> [Work to complete]
Please retype all of the following entries exactly.

> [Available data]
##############################

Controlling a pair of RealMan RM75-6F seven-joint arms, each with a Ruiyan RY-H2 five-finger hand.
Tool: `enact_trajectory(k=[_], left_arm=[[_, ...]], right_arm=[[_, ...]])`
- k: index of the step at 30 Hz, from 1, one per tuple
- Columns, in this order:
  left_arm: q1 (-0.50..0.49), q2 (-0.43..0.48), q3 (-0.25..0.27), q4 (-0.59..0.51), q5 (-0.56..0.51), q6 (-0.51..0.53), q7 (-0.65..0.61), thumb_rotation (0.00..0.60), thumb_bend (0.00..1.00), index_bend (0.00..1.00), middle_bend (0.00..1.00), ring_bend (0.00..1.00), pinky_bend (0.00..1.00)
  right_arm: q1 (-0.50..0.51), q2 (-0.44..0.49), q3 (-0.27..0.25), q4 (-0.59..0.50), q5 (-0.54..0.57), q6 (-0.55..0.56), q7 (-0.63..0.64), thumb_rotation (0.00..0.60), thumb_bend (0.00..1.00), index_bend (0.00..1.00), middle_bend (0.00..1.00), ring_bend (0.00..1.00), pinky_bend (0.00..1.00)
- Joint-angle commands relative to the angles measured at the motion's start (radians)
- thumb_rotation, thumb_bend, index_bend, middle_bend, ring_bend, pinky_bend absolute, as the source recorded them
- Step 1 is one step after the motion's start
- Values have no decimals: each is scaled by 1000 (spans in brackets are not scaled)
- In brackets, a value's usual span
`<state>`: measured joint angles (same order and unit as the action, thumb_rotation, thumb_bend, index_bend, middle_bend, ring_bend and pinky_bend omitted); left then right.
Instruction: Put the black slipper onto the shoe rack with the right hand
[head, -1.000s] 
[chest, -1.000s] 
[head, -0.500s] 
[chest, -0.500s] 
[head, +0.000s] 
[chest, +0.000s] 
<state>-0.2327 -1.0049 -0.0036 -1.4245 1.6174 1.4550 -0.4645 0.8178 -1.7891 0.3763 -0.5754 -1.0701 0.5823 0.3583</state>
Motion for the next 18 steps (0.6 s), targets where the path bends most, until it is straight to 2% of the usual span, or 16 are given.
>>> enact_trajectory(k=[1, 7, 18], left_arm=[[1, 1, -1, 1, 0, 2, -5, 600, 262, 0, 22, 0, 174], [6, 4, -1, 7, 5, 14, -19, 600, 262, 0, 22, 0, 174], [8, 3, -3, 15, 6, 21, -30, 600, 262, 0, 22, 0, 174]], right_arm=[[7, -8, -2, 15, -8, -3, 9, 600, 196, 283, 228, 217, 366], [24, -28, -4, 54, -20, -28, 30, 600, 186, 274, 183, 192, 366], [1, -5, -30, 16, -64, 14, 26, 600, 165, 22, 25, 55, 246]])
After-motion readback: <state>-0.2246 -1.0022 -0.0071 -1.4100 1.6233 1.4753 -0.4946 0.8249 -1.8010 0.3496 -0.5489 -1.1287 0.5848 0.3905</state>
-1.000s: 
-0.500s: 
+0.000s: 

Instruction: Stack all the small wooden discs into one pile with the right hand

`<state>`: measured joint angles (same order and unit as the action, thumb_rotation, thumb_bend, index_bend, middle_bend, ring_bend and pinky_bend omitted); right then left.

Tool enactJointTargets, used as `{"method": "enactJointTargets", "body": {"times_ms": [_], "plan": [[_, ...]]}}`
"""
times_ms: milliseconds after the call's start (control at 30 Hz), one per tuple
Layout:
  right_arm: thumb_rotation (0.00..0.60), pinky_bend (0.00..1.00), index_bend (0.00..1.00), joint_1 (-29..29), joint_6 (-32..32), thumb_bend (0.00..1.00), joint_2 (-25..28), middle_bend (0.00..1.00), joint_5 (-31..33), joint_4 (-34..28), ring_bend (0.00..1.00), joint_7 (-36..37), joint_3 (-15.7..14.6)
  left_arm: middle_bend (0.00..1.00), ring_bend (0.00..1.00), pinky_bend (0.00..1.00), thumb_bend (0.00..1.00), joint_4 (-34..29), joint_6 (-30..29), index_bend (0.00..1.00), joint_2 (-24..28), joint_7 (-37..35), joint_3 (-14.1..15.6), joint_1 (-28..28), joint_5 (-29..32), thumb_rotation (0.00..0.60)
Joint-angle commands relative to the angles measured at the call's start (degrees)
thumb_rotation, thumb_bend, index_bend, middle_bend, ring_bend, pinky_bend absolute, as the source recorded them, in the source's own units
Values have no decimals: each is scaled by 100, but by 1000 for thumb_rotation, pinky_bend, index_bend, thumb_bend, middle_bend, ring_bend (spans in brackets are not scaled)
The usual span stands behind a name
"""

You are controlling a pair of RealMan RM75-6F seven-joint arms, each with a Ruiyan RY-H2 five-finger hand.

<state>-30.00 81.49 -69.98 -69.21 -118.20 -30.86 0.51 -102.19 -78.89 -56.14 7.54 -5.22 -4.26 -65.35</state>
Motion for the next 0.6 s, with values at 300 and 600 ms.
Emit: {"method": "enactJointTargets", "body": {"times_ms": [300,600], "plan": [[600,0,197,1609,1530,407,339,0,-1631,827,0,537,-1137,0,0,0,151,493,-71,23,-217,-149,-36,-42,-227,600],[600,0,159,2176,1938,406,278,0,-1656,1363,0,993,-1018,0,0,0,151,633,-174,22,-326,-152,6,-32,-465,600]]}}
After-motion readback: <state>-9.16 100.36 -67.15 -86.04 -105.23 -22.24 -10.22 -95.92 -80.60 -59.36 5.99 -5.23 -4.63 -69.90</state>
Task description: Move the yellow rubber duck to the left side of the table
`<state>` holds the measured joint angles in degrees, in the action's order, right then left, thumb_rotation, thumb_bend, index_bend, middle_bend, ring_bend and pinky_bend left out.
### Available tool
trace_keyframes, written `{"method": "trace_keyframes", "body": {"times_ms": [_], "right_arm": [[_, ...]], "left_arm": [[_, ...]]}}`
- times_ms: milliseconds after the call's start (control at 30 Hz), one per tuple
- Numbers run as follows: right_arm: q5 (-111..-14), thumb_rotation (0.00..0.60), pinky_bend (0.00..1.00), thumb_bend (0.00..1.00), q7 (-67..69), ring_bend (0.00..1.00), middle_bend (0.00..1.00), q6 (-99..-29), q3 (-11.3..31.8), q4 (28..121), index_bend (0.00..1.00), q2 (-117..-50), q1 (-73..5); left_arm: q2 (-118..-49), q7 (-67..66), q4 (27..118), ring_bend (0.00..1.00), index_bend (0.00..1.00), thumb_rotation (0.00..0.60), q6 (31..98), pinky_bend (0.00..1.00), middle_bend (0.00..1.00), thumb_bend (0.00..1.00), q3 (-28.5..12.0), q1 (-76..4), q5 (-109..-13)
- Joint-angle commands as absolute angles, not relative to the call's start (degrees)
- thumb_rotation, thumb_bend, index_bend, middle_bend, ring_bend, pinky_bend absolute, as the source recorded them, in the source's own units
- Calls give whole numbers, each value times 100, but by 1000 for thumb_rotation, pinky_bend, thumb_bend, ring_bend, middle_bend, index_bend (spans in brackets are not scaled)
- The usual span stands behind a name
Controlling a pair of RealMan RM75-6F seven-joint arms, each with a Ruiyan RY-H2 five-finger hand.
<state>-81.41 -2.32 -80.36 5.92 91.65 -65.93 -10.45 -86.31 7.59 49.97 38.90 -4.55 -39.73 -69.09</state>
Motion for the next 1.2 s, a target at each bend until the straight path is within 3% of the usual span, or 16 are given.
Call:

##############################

> [Response]
Controlling a pair of RealMan RM75-6F seven-joint arms, each with a Ruiyan RY-H2 five-finger hand.
Tool: `enact_trajectory(k=[_], left_arm=[[_, ...]], right_arm=[[_, ...]])`
- k: index of the step at 30 Hz, from 1, one per tuple
- Columns, in this order:
  left_arm: q1 (-0.50..0.49), q2 (-0.43..0.48), q3 (-0.25..0.27), q4 (-0.59..0.51), q5 (-0.56..0.51), q6 (-0.51..0.53), q7 (-0.65..0.61), thumb_rotation (0.00..0.60), thumb_bend (0.00..1.00), index_bend (0.00..1.00), middle_bend (0.00..1.00), ring_bend (0.00..1.00), pinky_bend (0.00..1.00)
  right_arm: q1 (-0.50..0.51), q2 (-0.44..0.49), q3 (-0.27..0.25), q4 (-0.59..0.50), q5 (-0.54..0.57), q6 (-0.55..0.56), q7 (-0.63..0.64), thumb_rotation (0.00..0.60), thumb_bend (0.00..1.00), index_bend (0.00..1.00), middle_bend (0.00..1.00), ring_bend (0.00..1.00), pinky_bend (0.00..1.00)
- Joint-angle commands relative to the angles measured at the motion's start (radians)
- thumb_rotation, thumb_bend, index_bend, middle_bend, ring_bend, pinky_bend absolute, as the source recorded them
- Step 1 is one step after the motion's start
- Values have no decimals: each is scaled by 1000 (spans in brackets are not scaled)
- In brackets, a value's usual span
`<state>`: measured joint angles (same order and unit as the action, thumb_rotation, thumb_bend, index_bend, middle_bend, ring_bend and pinky_bend omitted); left then right.
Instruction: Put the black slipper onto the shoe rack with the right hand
[head, -1.000s] 
[chest, -1.000s] 
[head, -0.500s] 
[chest, -0.500s] 
[head, +0.000s] 
[chest, +0.000s] 
<state>-0.2327 -1.0049 -0.0036 -1.4245 1.6174 1.4550 -0.4645 0.8178 -1.7891 0.3763 -0.5754 -1.0701 0.5823 0.3583</state>
Motion for the next 18 steps (0.6 s), targets where the path bends most, until it is straight to 2% of the usual span, or 16 are given.
>>> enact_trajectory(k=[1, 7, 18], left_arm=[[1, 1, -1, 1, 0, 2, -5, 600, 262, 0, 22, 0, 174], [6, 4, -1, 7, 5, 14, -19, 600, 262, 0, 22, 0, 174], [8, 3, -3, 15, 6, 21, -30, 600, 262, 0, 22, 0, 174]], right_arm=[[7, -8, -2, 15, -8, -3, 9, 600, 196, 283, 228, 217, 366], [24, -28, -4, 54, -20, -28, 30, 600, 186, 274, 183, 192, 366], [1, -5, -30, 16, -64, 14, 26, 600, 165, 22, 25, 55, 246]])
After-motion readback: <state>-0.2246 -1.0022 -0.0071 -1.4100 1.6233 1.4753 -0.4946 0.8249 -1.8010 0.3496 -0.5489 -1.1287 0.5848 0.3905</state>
-1.000s: 
-0.500s: 
+0.000s: 

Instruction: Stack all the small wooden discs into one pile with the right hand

`<state>`: measured joint angles (same order and unit as the action, thumb_rotation, thumb_bend, index_bend, middle_bend, ring_bend and pinky_bend omitted); right then left.

Tool enactJointTargets, used as `{"method": "enactJointTargets", "body": {"times_ms": [_], "plan": [[_, ...]]}}`
"""
times_ms: milliseconds after the call's start (control at 30 Hz), one per tuple
Layout:
  right_arm: thumb_rotation (0.00..0.60), pinky_bend (0.00..1.00), index_bend (0.00..1.00), joint_1 (-29..29), joint_6 (-32..32), thumb_bend (0.00..1.00), joint_2 (-25..28), middle_bend (0.00..1.00), joint_5 (-31..33), joint_4 (-34..28), ring_bend (0.00..1.00), joint_7 (-36..37), joint_3 (-15.7..14.6)
  left_arm: middle_bend (0.00..1.00), ring_bend (0.00..1.00), pinky_bend (0.00..1.00), thumb_bend (0.00..1.00), joint_4 (-34..29), joint_6 (-30..29), index_bend (0.00..1.00), joint_2 (-24..28), joint_7 (-37..35), joint_3 (-14.1..15.6), joint_1 (-28..28), joint_5 (-29..32), thumb_rotation (0.00..0.60)
Joint-angle commands relative to the angles measured at the call's start (degrees)
thumb_rotation, thumb_bend, index_bend, middle_bend, ring_bend, pinky_bend absolute, as the source recorded them, in the source's own units
Values have no decimals: each is scaled by 100, but by 1000 for thumb_rotation, pinky_bend, index_bend, thumb_bend, middle_bend, ring_bend (spans in brackets are not scaled)
The usual span stands behind a name
"""

You are controlling a pair of RealMan RM75-6F seven-joint arms, each with a Ruiyan RY-H2 five-finger hand.

<state>-30.00 81.49 -69.98 -69.21 -118.20 -30.86 0.51 -102.19 -78.89 -56.14 7.54 -5.22 -4.26 -65.35</state>
Motion for the next 0.6 s, with values at 300 and 600 ms.
Emit: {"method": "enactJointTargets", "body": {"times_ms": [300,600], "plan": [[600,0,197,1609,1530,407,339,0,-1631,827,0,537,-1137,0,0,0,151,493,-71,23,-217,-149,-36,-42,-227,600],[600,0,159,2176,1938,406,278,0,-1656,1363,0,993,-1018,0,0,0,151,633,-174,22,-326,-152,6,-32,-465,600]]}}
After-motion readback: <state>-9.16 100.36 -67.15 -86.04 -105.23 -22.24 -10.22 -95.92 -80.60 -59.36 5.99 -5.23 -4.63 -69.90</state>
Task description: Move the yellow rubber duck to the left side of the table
`<state>` holds the measured joint angles in degrees, in the action's order, right then left, thumb_rotation, thumb_bend, index_bend, middle_bend, ring_bend and pinky_bend left out.
### Available tool
trace_keyframes, written `{"method": "trace_keyframes", "body": {"times_ms": [_], "right_arm": [[_, ...]], "left_arm": [[_, ...]]}}`
- times_ms: milliseconds after the call's start (control at 30 Hz), one per tuple
- Numbers run as follows: right_arm: q5 (-111..-14), thumb_rotation (0.00..0.60), pinky_bend (0.00..1.00), thumb_bend (0.00..1.00), q7 (-67..69), ring_bend (0.00..1.00), middle_bend (0.00..1.00), q6 (-99..-29), q3 (-11.3..31.8), q4 (28..121), index_bend (0.00..1.00), q2 (-117..-50), q1 (-73..5); left_arm: q2 (-118..-49), q7 (-67..66), q4 (27..118), ring_bend (0.00..1.00), index_bend (0.00..1.00), thumb_rotation (0.00..0.60), q6 (31..98), pinky_bend (0.00..1.00), middle_bend (0.00..1.00), thumb_bend (0.00..1.00), q3 (-28.5..12.0), q1 (-76..4), q5 (-109..-13)
- Joint-angle commands as absolute angles, not relative to the call's start (degrees)
- thumb_rotation, thumb_bend, index_bend, middle_bend, ring_bend, pinky_bend absolute, as the source recorded them, in the source's own units
- Calls give whole numbers, each value times 100, but by 1000 for thumb_rotation, pinky_bend, thumb_bend, ring_bend, middle_bend, index_bend (spans in brackets are not scaled)
- The usual span stands behind a name
Controlling a pair of RealMan RM75-6F seven-joint arms, each with a Ruiyan RY-H2 five-finger hand.
<state>-81.41 -2.32 -80.36 5.92 91.65 -65.93 -10.45 -86.31 7.59 49.97 38.90 -4.55 -39.73 -69.09</state>
Motion for the next 1.2 s, a target at each bend until the straight path is within 3% of the usual span, or 16 are given.
Call:

No more work is needed on this exercise.